__What to produce__
Which of the lines below include the word "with"? Pull each one out.

__Data shown__

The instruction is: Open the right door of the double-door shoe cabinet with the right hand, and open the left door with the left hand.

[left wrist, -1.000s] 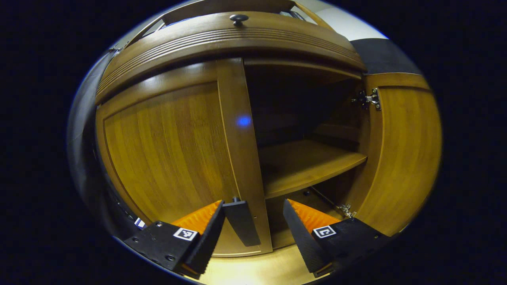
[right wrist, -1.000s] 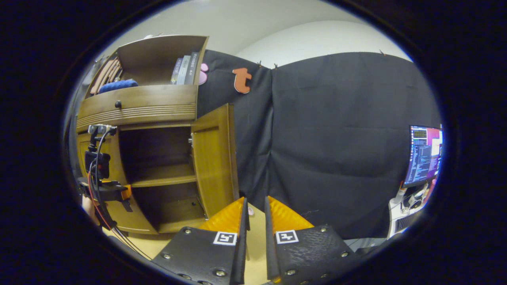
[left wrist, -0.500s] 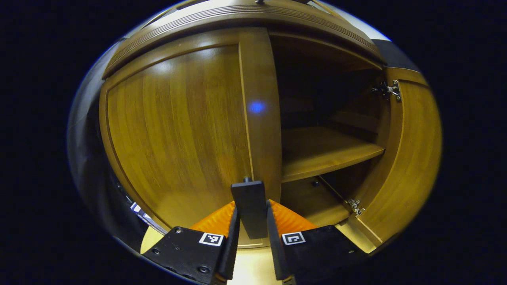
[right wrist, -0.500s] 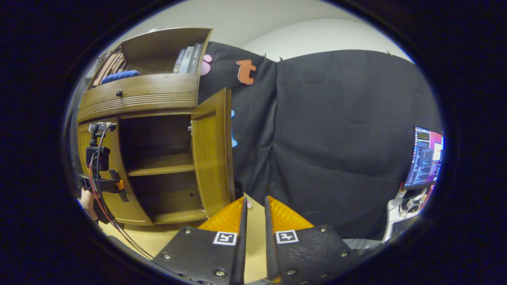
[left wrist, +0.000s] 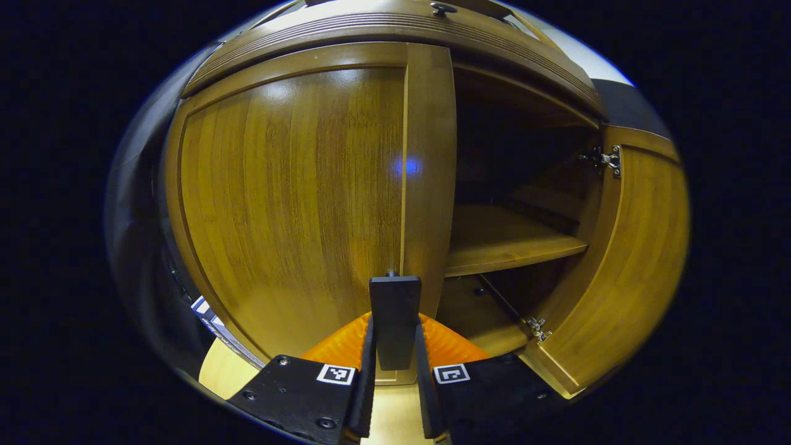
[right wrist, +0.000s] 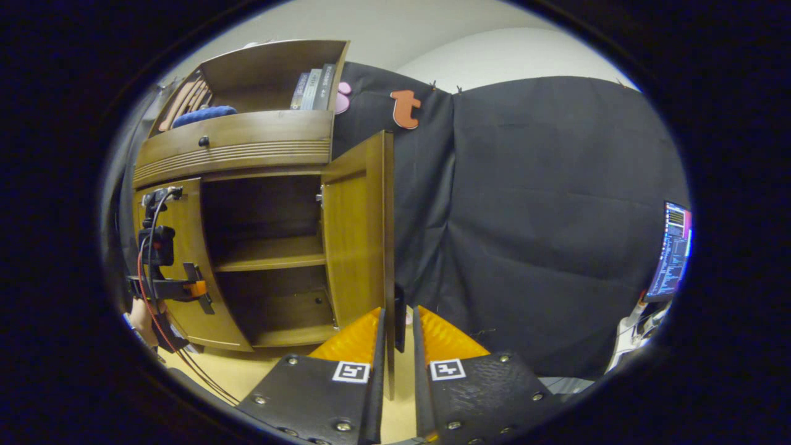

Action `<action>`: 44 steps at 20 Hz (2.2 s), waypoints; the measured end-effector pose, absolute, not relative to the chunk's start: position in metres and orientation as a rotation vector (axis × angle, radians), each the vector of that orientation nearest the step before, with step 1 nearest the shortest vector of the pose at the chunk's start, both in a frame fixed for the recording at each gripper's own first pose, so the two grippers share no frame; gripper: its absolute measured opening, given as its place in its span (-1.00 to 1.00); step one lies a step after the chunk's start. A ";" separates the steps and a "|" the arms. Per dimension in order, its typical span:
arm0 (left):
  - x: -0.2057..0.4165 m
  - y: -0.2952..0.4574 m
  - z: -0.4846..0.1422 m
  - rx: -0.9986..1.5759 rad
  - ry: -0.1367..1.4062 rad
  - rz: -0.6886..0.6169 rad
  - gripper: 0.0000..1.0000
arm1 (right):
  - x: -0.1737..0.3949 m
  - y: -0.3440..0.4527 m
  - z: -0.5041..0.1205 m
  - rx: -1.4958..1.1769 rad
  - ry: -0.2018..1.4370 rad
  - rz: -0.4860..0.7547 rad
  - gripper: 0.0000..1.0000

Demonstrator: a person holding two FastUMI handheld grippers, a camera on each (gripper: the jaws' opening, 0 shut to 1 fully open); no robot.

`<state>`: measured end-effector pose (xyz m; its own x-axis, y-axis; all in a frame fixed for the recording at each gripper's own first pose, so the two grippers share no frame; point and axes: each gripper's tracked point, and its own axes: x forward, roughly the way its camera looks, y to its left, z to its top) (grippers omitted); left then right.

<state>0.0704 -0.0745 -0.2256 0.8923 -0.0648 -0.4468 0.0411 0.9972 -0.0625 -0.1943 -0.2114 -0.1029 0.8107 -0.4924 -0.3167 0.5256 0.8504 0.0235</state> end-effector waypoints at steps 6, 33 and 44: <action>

__Completed task__
The instruction is: Open the right door of the double-door shoe cabinet with the right hand, and open the left door with the left hand.
Action `<action>`: 44 steps at 20 Hz (2.2 s), waypoints; the measured end-effector pose, absolute, not relative to the chunk's start: position in metres and orientation as a rotation vector (axis × angle, radians), each the vector of that orientation nearest the step before, with step 1 nearest the shortest vector of the pose at the chunk's start, both in a frame fixed for the recording at each gripper's own first pose, so the two grippers share no frame; gripper: its absolute measured opening, given as its place in its span (-1.00 to 1.00); step one lies a step after the chunk's start. A ";" separates the steps and a "|" the arms. Per dimension in order, its typical span:

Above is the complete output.